DAY OF THE JEWISH TROJAN

 USC's recruitment effort makes significant gains, countering the school's 
history of sometimes alienating Jews.

Los Angeles Times 
By Stuart Silverstein, 
Staff Writer
December 11, 2002

In the University of Southern California admissions office, Jessica F. Pashkow works alongside colleagues who specialize in bringing Latino and black undergraduates to campus, a goal of many universities around the country.

Pashkow who is Jewish has a rare job. She recruits Jews.

She urges co-workers --... to alert her to top prospects whose last names end, for example, in "berg," "baum" or "bloom."...

Jews in the past has seen the school as the University of Second Choice. Many people with USC ties privately say the university is trying to win over more Jewish donors too.

At the same time, many top-notch Jewish students came to view USC's undergraduate programs as academically inferior, opting instead for UCLA, UC Berkeley or the Ivy League...

With the 1991 arrival of President Steven B. Sample -- a white Episcopalian with an affinity for Jewish culture and a commitment to diversity -- the university acted swiftly to upgrade its academic standing.
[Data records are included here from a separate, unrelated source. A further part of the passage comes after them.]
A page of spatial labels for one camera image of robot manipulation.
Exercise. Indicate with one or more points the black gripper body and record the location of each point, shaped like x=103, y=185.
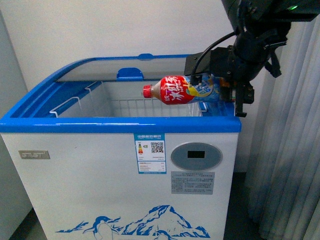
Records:
x=224, y=65

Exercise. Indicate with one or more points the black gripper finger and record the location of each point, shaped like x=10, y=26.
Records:
x=239, y=101

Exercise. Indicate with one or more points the iced tea bottle red cap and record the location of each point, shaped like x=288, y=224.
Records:
x=177, y=90

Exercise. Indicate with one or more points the sliding glass lid blue handle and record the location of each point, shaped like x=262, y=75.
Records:
x=125, y=70

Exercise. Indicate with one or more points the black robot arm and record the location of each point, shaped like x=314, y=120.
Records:
x=260, y=27

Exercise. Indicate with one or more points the grey pleated curtain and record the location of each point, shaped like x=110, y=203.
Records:
x=283, y=173

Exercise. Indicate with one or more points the white chest freezer blue rim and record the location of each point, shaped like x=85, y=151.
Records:
x=122, y=178

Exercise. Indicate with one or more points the white cabinet at left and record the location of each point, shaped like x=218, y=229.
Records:
x=14, y=201

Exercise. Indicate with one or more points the rear glass lid blue handle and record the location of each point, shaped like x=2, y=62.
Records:
x=142, y=57

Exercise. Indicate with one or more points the white wire freezer basket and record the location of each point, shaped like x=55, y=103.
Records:
x=103, y=99

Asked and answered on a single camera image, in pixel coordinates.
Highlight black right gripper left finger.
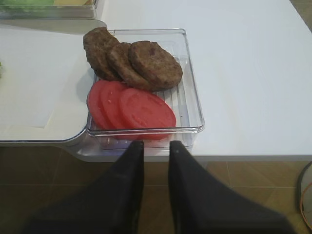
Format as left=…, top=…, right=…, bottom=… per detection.
left=22, top=141, right=144, bottom=234

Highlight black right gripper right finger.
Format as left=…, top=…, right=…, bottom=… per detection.
left=168, top=141, right=295, bottom=234

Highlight yellow cheese slices in container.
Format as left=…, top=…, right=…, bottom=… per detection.
left=54, top=0, right=94, bottom=6

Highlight clear lettuce cheese container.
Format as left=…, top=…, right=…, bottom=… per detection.
left=0, top=0, right=99, bottom=19

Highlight green lettuce leaves in container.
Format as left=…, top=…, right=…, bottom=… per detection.
left=0, top=0, right=54, bottom=10

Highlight left red tomato slice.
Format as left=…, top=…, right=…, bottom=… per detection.
left=87, top=80, right=111, bottom=130

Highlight red tomato slice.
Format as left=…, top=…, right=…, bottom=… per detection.
left=119, top=88, right=176, bottom=129
left=87, top=80, right=111, bottom=130
left=100, top=81, right=128, bottom=129

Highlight right red tomato slice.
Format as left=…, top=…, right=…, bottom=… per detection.
left=119, top=88, right=176, bottom=129

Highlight middle red tomato slice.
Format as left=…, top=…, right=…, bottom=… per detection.
left=100, top=81, right=128, bottom=129

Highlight clear patty tomato container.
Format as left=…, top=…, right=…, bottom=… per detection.
left=75, top=29, right=204, bottom=162

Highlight right brown meat patty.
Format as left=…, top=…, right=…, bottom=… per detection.
left=128, top=40, right=183, bottom=89

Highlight brown meat patty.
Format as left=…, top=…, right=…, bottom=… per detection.
left=106, top=42, right=157, bottom=92
left=128, top=40, right=183, bottom=89
left=83, top=27, right=122, bottom=81

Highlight white paper sheet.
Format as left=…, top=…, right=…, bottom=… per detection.
left=0, top=24, right=86, bottom=128

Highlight middle brown meat patty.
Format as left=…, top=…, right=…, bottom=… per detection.
left=106, top=42, right=157, bottom=92

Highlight left brown meat patty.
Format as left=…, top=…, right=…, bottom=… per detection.
left=83, top=27, right=122, bottom=81

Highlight round base with orange cable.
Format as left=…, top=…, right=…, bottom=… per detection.
left=295, top=162, right=312, bottom=233

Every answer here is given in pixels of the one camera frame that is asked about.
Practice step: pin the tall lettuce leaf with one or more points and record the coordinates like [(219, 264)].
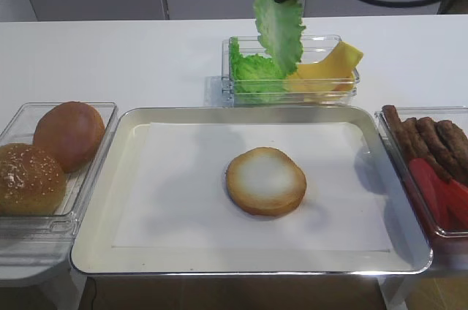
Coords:
[(280, 28)]

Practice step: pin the upright yellow cheese slice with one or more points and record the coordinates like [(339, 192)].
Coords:
[(338, 64)]

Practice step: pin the clear lettuce cheese container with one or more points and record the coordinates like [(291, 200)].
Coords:
[(315, 49)]

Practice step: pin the flat yellow cheese slices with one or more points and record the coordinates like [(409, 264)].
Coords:
[(316, 89)]

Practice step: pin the lettuce leaves in container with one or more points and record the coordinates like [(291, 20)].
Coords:
[(254, 74)]

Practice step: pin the leftmost brown meat patty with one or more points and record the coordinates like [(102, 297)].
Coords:
[(399, 133)]

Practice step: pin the brown meat patty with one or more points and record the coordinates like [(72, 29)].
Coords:
[(427, 129), (422, 150), (455, 139), (399, 133)]

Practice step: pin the bottom bun half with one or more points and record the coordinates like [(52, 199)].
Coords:
[(264, 181)]

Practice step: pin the clear patty tomato container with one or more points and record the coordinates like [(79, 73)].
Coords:
[(457, 115)]

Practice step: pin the rightmost brown meat patty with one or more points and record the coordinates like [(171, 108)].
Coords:
[(455, 139)]

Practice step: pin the white paper sheet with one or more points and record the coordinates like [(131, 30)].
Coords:
[(179, 199)]

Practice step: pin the leftmost red tomato slice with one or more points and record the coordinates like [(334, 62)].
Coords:
[(432, 189)]

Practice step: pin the plain brown bun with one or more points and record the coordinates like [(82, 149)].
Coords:
[(71, 132)]

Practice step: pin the silver metal tray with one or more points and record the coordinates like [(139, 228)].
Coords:
[(94, 252)]

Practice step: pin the clear bun container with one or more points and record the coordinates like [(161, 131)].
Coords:
[(64, 223)]

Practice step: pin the front sesame bun top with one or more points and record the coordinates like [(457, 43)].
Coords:
[(32, 182)]
It has climbed in U.S. News & World Report's rankings of major national universities to 31st...

One of its important initiatives was to court Jewish Los Angeles, a community known for its success in education, not to mention the arts, sciences, professions and business.

"There was this very explicit, studied, intentional effort to dramatically improve the academic strength of the undergraduate student body, and that meant going out and getting the best students, wherever they may be -- and some of those are Jews," Sample said in a recent interview.
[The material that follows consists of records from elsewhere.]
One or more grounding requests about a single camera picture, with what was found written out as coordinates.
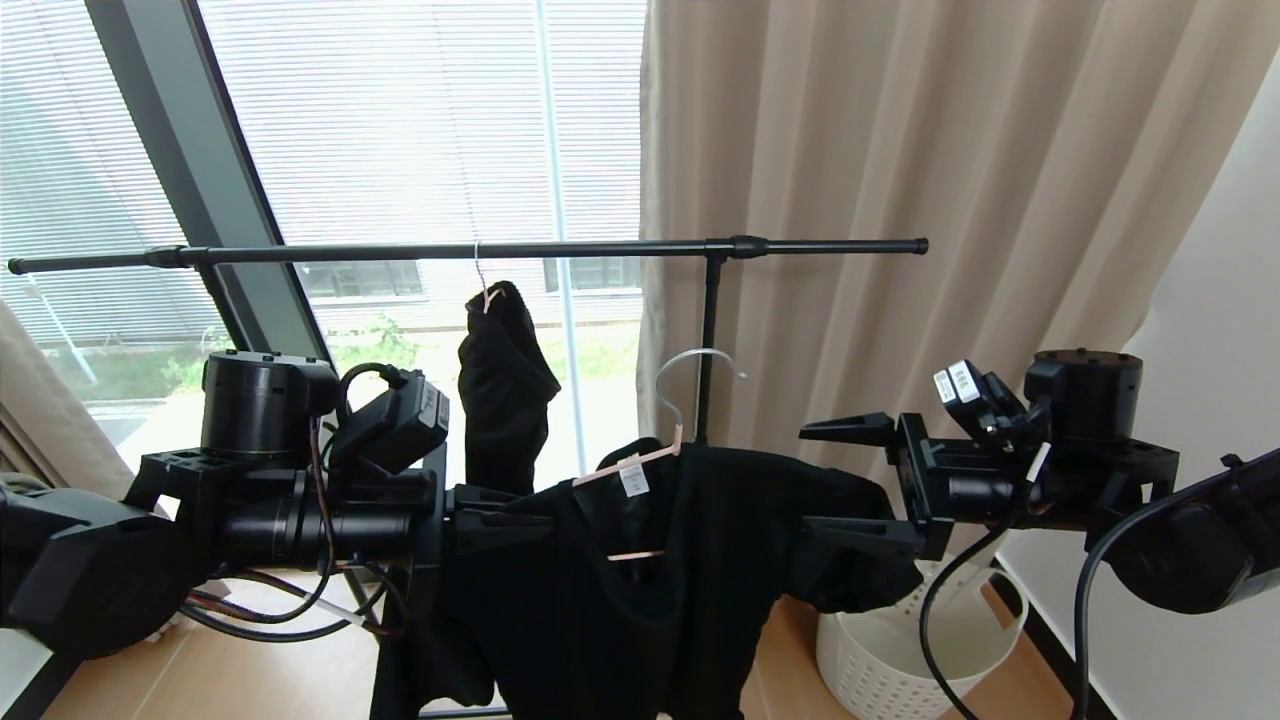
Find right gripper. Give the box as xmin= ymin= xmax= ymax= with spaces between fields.
xmin=798 ymin=411 xmax=1033 ymax=562

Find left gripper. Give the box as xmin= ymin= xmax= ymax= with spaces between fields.
xmin=220 ymin=438 xmax=557 ymax=603

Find black knitted shorts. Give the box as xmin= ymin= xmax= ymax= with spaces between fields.
xmin=457 ymin=281 xmax=563 ymax=498

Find black garment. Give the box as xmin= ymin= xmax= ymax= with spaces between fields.
xmin=370 ymin=438 xmax=927 ymax=720

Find pink clothes hanger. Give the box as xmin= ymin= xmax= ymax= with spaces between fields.
xmin=571 ymin=347 xmax=748 ymax=563
xmin=472 ymin=241 xmax=507 ymax=317

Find white laundry basket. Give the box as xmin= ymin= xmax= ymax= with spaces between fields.
xmin=815 ymin=558 xmax=1031 ymax=720

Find black clothes rack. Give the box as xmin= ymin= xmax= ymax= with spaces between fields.
xmin=8 ymin=235 xmax=931 ymax=720

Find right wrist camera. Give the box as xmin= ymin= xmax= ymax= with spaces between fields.
xmin=932 ymin=359 xmax=1051 ymax=457
They weren't hard to locate.Jewish neighborhoods are less than 10 miles west of campus. "It's a natural here."In fact, USC sits amid the second largest Jewishpopulation in the nation -- Jews number about 600,000 in Southern California.

Sample had an assessment done of USC's Jewish resources, and found they were surprisingly vast: One-third of the faculty was Jewish, as were one-third of the deans and up to 2,000 of the campus' more than 27,000 students, although many were in graduate or professional schools.

USC officials knew, too, that a good portion of the university's major donors through its 122 years have been Jewish. And although USC leaders say their outreach isn't intended as a fund-raising ploy, they acknowledge that Jews are giving more money to the university than ever.

Sample also determined that USC had an unheralded asset in Hebrew Union College-Jewish Institute of Religion, which is next to USC and offers courses in Jewish studies that USC students can take for credit....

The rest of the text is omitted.